Anti-radicalization ‘Prevent’ program a ‘toxic brand,’ says Muslim ex-police officer
The government’s scheme to clamp down on extremist activity has been branded “toxic” by a Muslim and former senior policeman, who said officers in the program lacked basic awareness of race and faith issues.
Dal Babu, who retired as a chief superintendent with the Metropolitan Police in 2013, said the “Prevent” strategy wasn’t trusted by Muslims, adding it had become a “toxic brand.”
He also said most Muslims saw the program as a means of spying. “Prevent” was established as part of the UK’s post 9/11 anti-terror strategy and receives a £40 million budget annually. It is one of the strands of “Contest,” the four-pronged government counter-terror program.
The Home Office defended the program, saying 130,000 had been trained to identify and prevent extremism, with Prevent programs in place within key sectors including local government, health, education, prisons, immigration and charities.
But speaking to the BBC, Babu said there was a severe lack of knowledge and understanding among trained officers, citing one team member who was not aware of the difference between Sunni and Shia Muslims.
“This lack of knowledge is amplified considerably with the more junior officers who perform the role of implementing the Prevent strategy,” he said.
“Sadly, Prevent has become a toxic brand and most Muslims are suspicious of what Prevent is doing.
“This is unfortunate but a reality and the government needs to develop a coordinated strategy to safeguard vulnerable children who are being groomed by IS [the so-called Islamic State].

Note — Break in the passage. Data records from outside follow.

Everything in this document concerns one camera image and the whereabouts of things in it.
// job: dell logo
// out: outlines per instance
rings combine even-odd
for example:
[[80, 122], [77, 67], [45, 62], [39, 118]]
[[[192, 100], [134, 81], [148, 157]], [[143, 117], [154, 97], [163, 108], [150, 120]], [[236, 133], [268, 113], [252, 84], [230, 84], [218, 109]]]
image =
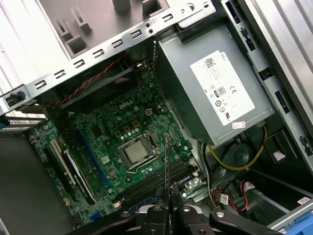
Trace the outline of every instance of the dell logo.
[[124, 104], [119, 105], [119, 109], [122, 110], [122, 109], [126, 108], [127, 106], [129, 106], [133, 103], [134, 102], [132, 102], [132, 100], [130, 99], [130, 100], [126, 101]]

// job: cpu socket
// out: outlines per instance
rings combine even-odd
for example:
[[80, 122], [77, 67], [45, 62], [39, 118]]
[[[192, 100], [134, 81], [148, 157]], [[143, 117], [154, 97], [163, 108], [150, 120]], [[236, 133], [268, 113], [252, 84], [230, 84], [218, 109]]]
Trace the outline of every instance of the cpu socket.
[[157, 144], [149, 132], [123, 144], [118, 152], [127, 170], [138, 168], [159, 155]]

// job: motherboard
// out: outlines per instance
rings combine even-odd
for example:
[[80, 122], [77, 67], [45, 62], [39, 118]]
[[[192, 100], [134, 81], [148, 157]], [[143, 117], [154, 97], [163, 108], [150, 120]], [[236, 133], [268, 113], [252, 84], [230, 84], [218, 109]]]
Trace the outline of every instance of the motherboard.
[[58, 107], [46, 111], [49, 120], [29, 131], [30, 141], [76, 227], [155, 202], [165, 181], [166, 136], [170, 182], [181, 185], [184, 198], [206, 183], [190, 143], [148, 74], [132, 90], [89, 113]]

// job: red wire
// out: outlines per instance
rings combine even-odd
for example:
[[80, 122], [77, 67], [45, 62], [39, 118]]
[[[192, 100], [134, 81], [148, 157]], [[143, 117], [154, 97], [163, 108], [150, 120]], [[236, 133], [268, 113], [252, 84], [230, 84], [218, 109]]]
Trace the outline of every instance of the red wire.
[[101, 77], [102, 75], [104, 75], [110, 68], [112, 68], [116, 63], [120, 62], [126, 55], [122, 55], [121, 57], [119, 57], [117, 60], [113, 61], [109, 66], [107, 66], [101, 73], [97, 74], [96, 76], [90, 78], [87, 82], [84, 82], [79, 88], [77, 88], [73, 94], [71, 94], [69, 97], [63, 99], [63, 100], [59, 100], [55, 103], [49, 103], [47, 104], [47, 106], [52, 105], [52, 104], [64, 104], [66, 102], [68, 102], [70, 99], [72, 99], [75, 95], [77, 95], [77, 93], [79, 93], [86, 85], [88, 85], [90, 82], [92, 82], [93, 80]]
[[241, 211], [246, 210], [247, 207], [248, 207], [248, 198], [247, 198], [247, 196], [246, 196], [246, 192], [244, 192], [244, 185], [245, 185], [245, 182], [243, 181], [243, 182], [241, 183], [241, 185], [240, 185], [240, 189], [241, 189], [241, 192], [243, 193], [243, 196], [244, 196], [244, 199], [245, 199], [245, 207], [242, 208]]
[[[212, 198], [214, 197], [214, 195], [216, 194], [216, 193], [218, 193], [218, 192], [220, 192], [220, 193], [223, 193], [223, 194], [225, 194], [225, 195], [227, 195], [226, 193], [224, 193], [222, 190], [220, 190], [220, 189], [216, 189], [216, 190], [214, 190], [213, 192], [212, 192]], [[233, 201], [233, 199], [231, 198], [231, 197], [228, 197], [228, 200], [229, 200], [229, 202], [230, 202], [230, 204], [231, 204], [231, 206], [232, 206], [232, 208], [234, 209], [234, 210], [237, 210], [237, 207], [236, 207], [236, 205], [235, 205], [235, 203], [234, 203], [234, 201]]]

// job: power supply label
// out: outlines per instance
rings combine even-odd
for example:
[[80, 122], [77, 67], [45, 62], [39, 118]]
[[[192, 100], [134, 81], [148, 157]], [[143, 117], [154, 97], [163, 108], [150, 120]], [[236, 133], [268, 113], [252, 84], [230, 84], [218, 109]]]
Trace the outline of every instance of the power supply label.
[[190, 65], [223, 126], [255, 108], [235, 69], [218, 50]]

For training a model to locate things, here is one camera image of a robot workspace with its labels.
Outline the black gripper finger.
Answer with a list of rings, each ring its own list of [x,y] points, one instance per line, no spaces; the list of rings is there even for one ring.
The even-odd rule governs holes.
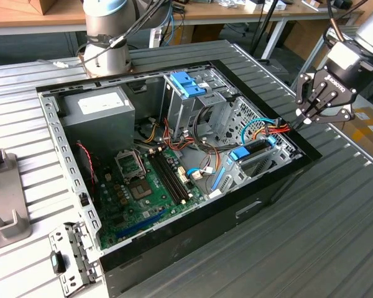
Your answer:
[[[298,124],[311,124],[312,118],[318,114],[317,105],[327,84],[320,81],[314,85],[314,74],[302,73],[297,79],[295,103]]]
[[[331,91],[327,94],[323,91],[321,94],[313,93],[303,105],[303,115],[312,122],[318,124],[347,122],[355,117],[352,103],[356,100],[357,94],[341,94]],[[339,107],[337,113],[327,115],[323,112],[326,109]]]

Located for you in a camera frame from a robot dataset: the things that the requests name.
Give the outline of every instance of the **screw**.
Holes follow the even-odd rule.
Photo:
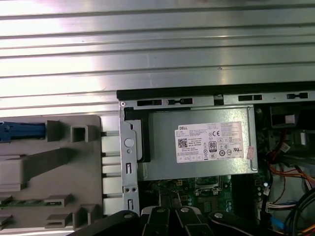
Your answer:
[[[132,218],[132,217],[133,217],[133,215],[131,215],[131,214],[124,215],[124,218],[126,218],[126,219],[129,219],[129,218]]]
[[[181,212],[188,212],[188,211],[189,211],[189,209],[187,207],[184,207],[181,209]]]
[[[158,213],[165,212],[165,209],[164,209],[164,208],[157,209],[157,212],[158,212]]]
[[[215,218],[221,219],[221,218],[223,218],[223,214],[222,213],[216,213]]]

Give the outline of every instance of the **wire bundle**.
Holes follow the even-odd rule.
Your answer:
[[[297,177],[297,178],[303,178],[306,180],[306,185],[308,186],[309,189],[311,189],[311,184],[310,182],[315,183],[315,179],[312,177],[308,176],[305,174],[298,166],[295,166],[295,169],[289,170],[289,171],[278,171],[276,170],[271,164],[269,165],[270,171],[274,173],[275,175],[278,176],[283,176],[283,177]]]
[[[313,232],[315,224],[305,230],[298,230],[298,221],[301,218],[301,213],[313,202],[315,202],[315,189],[312,189],[304,194],[285,219],[284,232],[288,236],[306,236]]]
[[[289,202],[280,203],[280,204],[268,203],[267,207],[272,211],[292,210],[296,204],[297,204],[296,201],[289,201]]]

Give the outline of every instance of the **cable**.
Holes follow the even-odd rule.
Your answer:
[[[272,210],[272,211],[282,211],[282,210],[292,210],[294,209],[295,205],[296,205],[295,202],[287,202],[283,204],[268,203],[267,207],[269,210]]]
[[[287,174],[281,171],[278,171],[277,169],[275,169],[271,164],[269,164],[269,168],[270,171],[272,173],[274,173],[275,175],[278,176],[283,176],[283,177],[301,177],[303,179],[307,179],[310,182],[314,182],[315,183],[315,179],[313,179],[312,177],[308,176],[307,174],[305,174],[302,170],[297,170],[298,173],[293,173],[293,174]]]
[[[310,182],[307,179],[305,179],[304,182],[305,182],[305,185],[306,185],[307,189],[311,190],[312,186],[311,186]]]
[[[298,220],[301,218],[303,210],[311,203],[315,202],[315,189],[311,189],[304,194],[292,211],[288,214],[284,222],[284,232],[289,236],[307,235],[309,231],[315,229],[315,225],[308,227],[303,231],[297,229]]]
[[[284,130],[281,133],[281,138],[280,141],[278,142],[278,144],[276,145],[276,147],[271,150],[270,152],[267,153],[267,160],[270,162],[275,162],[276,157],[278,156],[278,154],[280,153],[281,150],[281,146],[283,145],[285,138],[286,138],[286,133],[287,130]]]
[[[282,196],[284,195],[284,192],[285,192],[285,177],[283,177],[282,193],[280,194],[280,196],[272,204],[275,204],[277,201],[279,201],[282,198]]]

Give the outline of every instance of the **green circuit board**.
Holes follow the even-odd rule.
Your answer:
[[[204,215],[215,210],[233,212],[230,176],[153,181],[147,192],[158,196],[162,188],[178,190],[183,206],[197,207]]]

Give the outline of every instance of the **motherboard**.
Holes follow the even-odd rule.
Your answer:
[[[158,192],[165,188],[177,190],[183,206],[197,207],[206,216],[215,210],[233,212],[231,176],[143,182],[140,202],[158,206]]]

“We may need to look at identifying appropriate language to safeguard our children and avoid using a strategy which many Muslims see as being discredited,” he said.
“Many Muslims see Prevent as spying and those Muslim organizations who have taken Prevent funding have a considerable credibility gap within the Muslim community.”
Babu helped found the National Association of Muslim Police during his 30-year career, which saw him become one of the most senior Asian officers in the UK.
One senior counter-terror officer, Sir Peter Fahy, defended the program, saying although it had suffered a troubled beginning it had proved successful overall.
“What you’ve got to do is make sure this is about safeguarding more in general,” he said.
“There is a danger in saying this is just about the Muslim community because I think all parents agonize about how you get the right balance between allowing your children some freedom and trying to protect them, particularly when you’ve got all this material on social media,” he added.
“But I’ve got to be really clear here: the prime responsibility for stopping young people going to Syria and being attracted by ISIS has to lie with parents. If there’s one thing possibly we have made a mistake in Prevent is if we have created the impression that that somehow it is the job of the police.”
Babu’s remarks come as a new government anti-extremist strategy was leaked on Sunday.
The latest plans will ban thousands of Britons from traveling to conflict zones, target Sharia courts, and make it harder to obtain citizenship.
“We need to stand up and be more assertive in promoting our values and challenging the extremists who fundamentally oppose them,” says the text of the leaked Home Office-authored draft document, quoted in the Telegraph.
The strategy is expected to be made public in the coming weeks, and will come into effect as soon as it is passed by government.